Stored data
= = = = = = =
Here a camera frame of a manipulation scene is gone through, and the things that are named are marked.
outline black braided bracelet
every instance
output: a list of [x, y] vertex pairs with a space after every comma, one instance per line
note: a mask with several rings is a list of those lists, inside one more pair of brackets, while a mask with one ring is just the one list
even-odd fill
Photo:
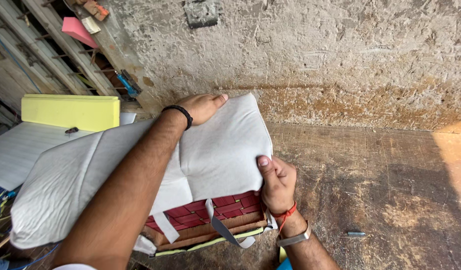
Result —
[[192, 117], [191, 115], [189, 114], [189, 112], [180, 107], [179, 105], [170, 105], [170, 106], [167, 106], [165, 107], [164, 109], [162, 109], [162, 111], [165, 111], [165, 110], [168, 110], [168, 109], [176, 109], [176, 110], [179, 110], [181, 113], [183, 113], [185, 115], [185, 117], [187, 117], [187, 128], [185, 130], [188, 130], [191, 126], [192, 126]]

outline silver bracelet
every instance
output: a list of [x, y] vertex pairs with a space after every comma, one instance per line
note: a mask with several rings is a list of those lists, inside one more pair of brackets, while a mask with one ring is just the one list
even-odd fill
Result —
[[297, 244], [298, 242], [302, 242], [302, 241], [309, 239], [309, 237], [311, 237], [311, 233], [312, 233], [312, 229], [311, 229], [311, 226], [309, 225], [309, 221], [307, 221], [307, 230], [305, 230], [304, 233], [301, 233], [299, 235], [292, 236], [286, 239], [280, 239], [280, 236], [279, 236], [279, 239], [277, 240], [277, 245], [279, 247], [286, 247], [289, 245]]

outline fingernail
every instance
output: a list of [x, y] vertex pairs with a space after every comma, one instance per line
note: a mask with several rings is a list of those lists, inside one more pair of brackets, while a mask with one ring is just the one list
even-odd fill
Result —
[[263, 157], [259, 160], [259, 165], [266, 166], [267, 164], [269, 164], [269, 161], [266, 158]]

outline pink foam
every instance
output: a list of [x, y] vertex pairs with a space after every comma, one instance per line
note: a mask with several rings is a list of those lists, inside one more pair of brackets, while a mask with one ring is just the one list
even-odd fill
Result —
[[75, 17], [64, 17], [62, 32], [70, 35], [74, 39], [82, 41], [94, 49], [99, 47], [99, 45], [97, 45], [97, 43], [95, 43], [95, 41], [90, 36], [89, 31], [85, 29], [82, 22]]

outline white strap
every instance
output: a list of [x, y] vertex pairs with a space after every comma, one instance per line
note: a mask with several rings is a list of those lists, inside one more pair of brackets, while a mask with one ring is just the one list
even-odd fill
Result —
[[156, 213], [153, 216], [154, 216], [155, 223], [157, 223], [157, 226], [159, 226], [159, 229], [167, 237], [167, 240], [170, 243], [173, 243], [180, 236], [177, 230], [175, 230], [174, 226], [170, 224], [170, 221], [168, 220], [168, 218], [165, 216], [163, 212]]
[[134, 248], [132, 250], [143, 252], [149, 256], [153, 256], [157, 251], [157, 247], [152, 241], [145, 238], [143, 235], [139, 235], [135, 241]]
[[269, 208], [265, 211], [265, 215], [267, 216], [267, 227], [263, 231], [266, 232], [268, 230], [278, 229], [277, 221], [275, 221], [274, 216], [271, 215]]
[[210, 223], [212, 224], [212, 227], [227, 241], [244, 249], [252, 246], [252, 244], [255, 242], [255, 238], [252, 236], [245, 238], [242, 242], [237, 242], [237, 239], [235, 239], [234, 235], [232, 235], [232, 233], [227, 229], [227, 227], [218, 218], [214, 217], [214, 207], [212, 206], [211, 199], [207, 199], [205, 201], [205, 208], [207, 209], [207, 213], [209, 214], [211, 220]]
= = = = = = =
:: How to complete this task ::
Each entry must be reproduced word for word, and any image among them left out.

:: Solution for this task ::
Here a camera frame of a manipulation scene is gone through, and the things that are named are marked.
outline black braided bracelet
every instance
output: a list of [x, y] vertex pairs with a space after every comma, one instance per line
note: a mask with several rings is a list of those lists, inside one more pair of brackets, while a mask with one ring is just the one list
even-odd fill
Photo:
Result —
[[192, 117], [191, 115], [189, 114], [189, 112], [180, 107], [179, 105], [170, 105], [170, 106], [167, 106], [165, 107], [164, 109], [162, 109], [162, 111], [165, 111], [165, 110], [168, 110], [168, 109], [176, 109], [176, 110], [179, 110], [181, 113], [183, 113], [185, 115], [185, 117], [187, 117], [187, 128], [185, 130], [188, 130], [191, 126], [192, 126]]

outline silver bracelet
every instance
output: a list of [x, y] vertex pairs with a space after every comma, one instance per line
note: a mask with several rings is a list of those lists, inside one more pair of brackets, while a mask with one ring is just the one list
even-odd fill
Result —
[[297, 244], [298, 242], [302, 242], [302, 241], [309, 239], [309, 237], [311, 237], [311, 233], [312, 233], [312, 229], [311, 229], [311, 226], [309, 225], [309, 221], [307, 221], [307, 230], [305, 230], [304, 233], [301, 233], [299, 235], [292, 236], [286, 239], [280, 239], [280, 236], [279, 236], [279, 239], [277, 240], [277, 245], [279, 247], [286, 247], [289, 245]]

outline fingernail
every instance
output: a list of [x, y] vertex pairs with a space after every comma, one instance per line
note: a mask with several rings is a list of those lists, inside one more pair of brackets, while a mask with one ring is just the one list
even-odd fill
Result —
[[263, 157], [259, 160], [259, 165], [266, 166], [267, 164], [269, 164], [269, 161], [266, 158]]

outline pink foam
every instance
output: a list of [x, y] vertex pairs with a space after every comma, one instance per line
note: a mask with several rings is a list of those lists, inside one more pair of brackets, while a mask with one ring is just the one list
even-odd fill
Result —
[[75, 17], [64, 17], [62, 32], [70, 35], [74, 39], [82, 41], [94, 49], [99, 47], [99, 45], [97, 45], [97, 43], [95, 43], [95, 41], [90, 36], [89, 31], [85, 29], [82, 22]]

outline white strap
every instance
output: a list of [x, y] vertex pairs with a space after every comma, one instance per line
note: a mask with several rings is a list of those lists, inside one more pair of brackets, while a mask with one ring is just the one list
even-odd fill
Result —
[[156, 213], [153, 216], [154, 216], [155, 223], [157, 223], [157, 226], [159, 226], [159, 229], [167, 237], [167, 240], [170, 243], [173, 243], [180, 236], [177, 230], [175, 230], [174, 226], [170, 224], [170, 221], [168, 220], [168, 218], [165, 216], [163, 212]]
[[134, 248], [132, 250], [143, 252], [149, 256], [153, 256], [157, 251], [157, 247], [152, 241], [145, 238], [143, 235], [139, 235], [135, 241]]
[[269, 208], [265, 211], [265, 215], [267, 216], [267, 227], [263, 231], [266, 232], [268, 230], [278, 229], [277, 221], [275, 221], [274, 216], [271, 215]]
[[210, 223], [212, 224], [212, 227], [227, 241], [244, 249], [252, 246], [252, 244], [255, 242], [255, 238], [252, 236], [245, 238], [242, 242], [237, 242], [237, 239], [235, 239], [234, 235], [232, 235], [232, 233], [227, 229], [227, 227], [218, 218], [214, 217], [214, 207], [212, 206], [211, 199], [207, 199], [205, 201], [205, 208], [207, 209], [207, 213], [209, 214], [211, 220]]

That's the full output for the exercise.